傅新对弟弟的毒舌并没有因为他分手而收敛。
“他不会的。”
傅池又重复一遍,也不知道是说给谁听。
“行。他不会。我会帮你看着。不过人家等不等你我就不知道了。你最好是能够荣归故里。不然老婆迟早会跑。”
傅新其实也是不太忍心。
不管傅池再怎么不好,都是他唯一的弟弟。
但年轻人有自己的路要走。
出去闯闯也不是坏事。
他弯腰轻轻拍了拍傅池的肩膀:“好了。既然做了决定就别后悔。你们终究是太年轻。趁着分别好好改造自己。
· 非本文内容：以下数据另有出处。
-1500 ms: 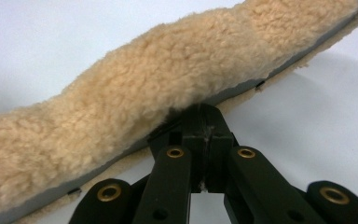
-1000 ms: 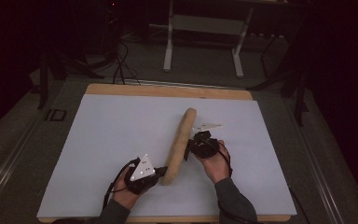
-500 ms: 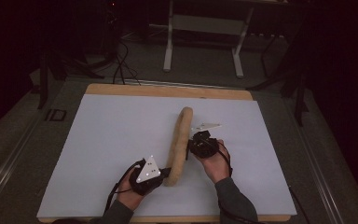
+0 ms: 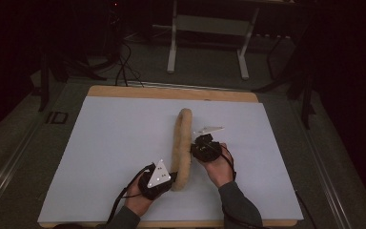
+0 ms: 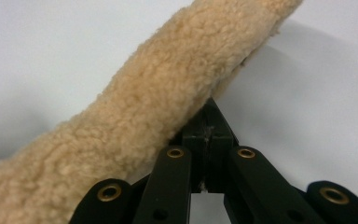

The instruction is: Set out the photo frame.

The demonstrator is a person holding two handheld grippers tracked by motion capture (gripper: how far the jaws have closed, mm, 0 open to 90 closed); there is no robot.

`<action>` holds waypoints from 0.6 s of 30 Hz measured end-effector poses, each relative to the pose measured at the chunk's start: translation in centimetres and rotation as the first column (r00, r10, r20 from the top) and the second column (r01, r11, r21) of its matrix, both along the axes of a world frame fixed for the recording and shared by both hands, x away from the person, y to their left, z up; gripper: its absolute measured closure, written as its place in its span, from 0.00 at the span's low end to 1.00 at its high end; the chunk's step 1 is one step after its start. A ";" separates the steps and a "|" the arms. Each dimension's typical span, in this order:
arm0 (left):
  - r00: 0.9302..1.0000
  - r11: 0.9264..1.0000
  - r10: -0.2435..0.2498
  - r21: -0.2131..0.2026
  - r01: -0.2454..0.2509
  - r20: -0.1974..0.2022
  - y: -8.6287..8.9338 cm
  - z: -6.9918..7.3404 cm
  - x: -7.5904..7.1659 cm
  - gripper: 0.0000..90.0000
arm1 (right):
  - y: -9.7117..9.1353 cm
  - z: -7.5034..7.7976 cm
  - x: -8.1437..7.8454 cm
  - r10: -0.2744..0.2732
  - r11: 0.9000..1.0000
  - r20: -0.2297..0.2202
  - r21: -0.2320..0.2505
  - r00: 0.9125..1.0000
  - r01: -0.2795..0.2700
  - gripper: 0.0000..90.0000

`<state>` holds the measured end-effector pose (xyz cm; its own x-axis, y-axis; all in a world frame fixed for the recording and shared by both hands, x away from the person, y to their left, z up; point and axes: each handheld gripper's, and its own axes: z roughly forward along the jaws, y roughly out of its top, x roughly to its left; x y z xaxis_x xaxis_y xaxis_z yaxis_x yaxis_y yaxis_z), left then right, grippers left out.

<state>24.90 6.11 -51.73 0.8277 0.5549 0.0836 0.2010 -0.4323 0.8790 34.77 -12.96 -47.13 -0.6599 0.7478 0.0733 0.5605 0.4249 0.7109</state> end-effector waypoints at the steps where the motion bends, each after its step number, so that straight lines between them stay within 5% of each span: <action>1: 1.000 1.000 0.001 -0.002 -0.001 0.000 -0.1 0.0 0.0 1.00 | 0.0 0.0 0.0 0.002 1.000 -0.004 0.000 1.000 -0.002 1.00; 18: 1.000 1.000 -0.015 -0.005 0.015 -0.006 -1.2 -0.3 -0.3 1.00 | 0.0 -0.1 0.2 0.005 1.000 -0.018 0.001 1.000 -0.005 0.96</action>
”
“嗯”
傅池喉咙滚了滚,咽下满腹的苦涩。
他也不想走。
可是他不走,他就控制不住自己。
离开这个地方,也许他就不会那么偏执了。
。
国外的事情安排的很快。
傅池定了一早的飞机。
他没让傅茂送,在家门口就让他回去了。
上一次进医院,这一次又要出国。
但傅茂知道改变不了儿子的想法,只能期待他早日回来。
傅池就带了一个行李箱。
东西很少,就好像被放逐。
他一夜没睡,看起来很是憔悴。
傅新想让他多休息两天再去,也不着急这就要走。
但他生怕自己待下去就不想走了。
所以订了最早的一班机票。
傅池打开车门,回头看着自己的兄长和父亲,嗓子很低,带着未休息的疲倦:“爸,我走了。”
“好。路上注意安全。下了飞机给爸爸报个平安知道吗?”
“嗯。”傅池咽下喉咙里的沙哑,深深的看了一眼他哥。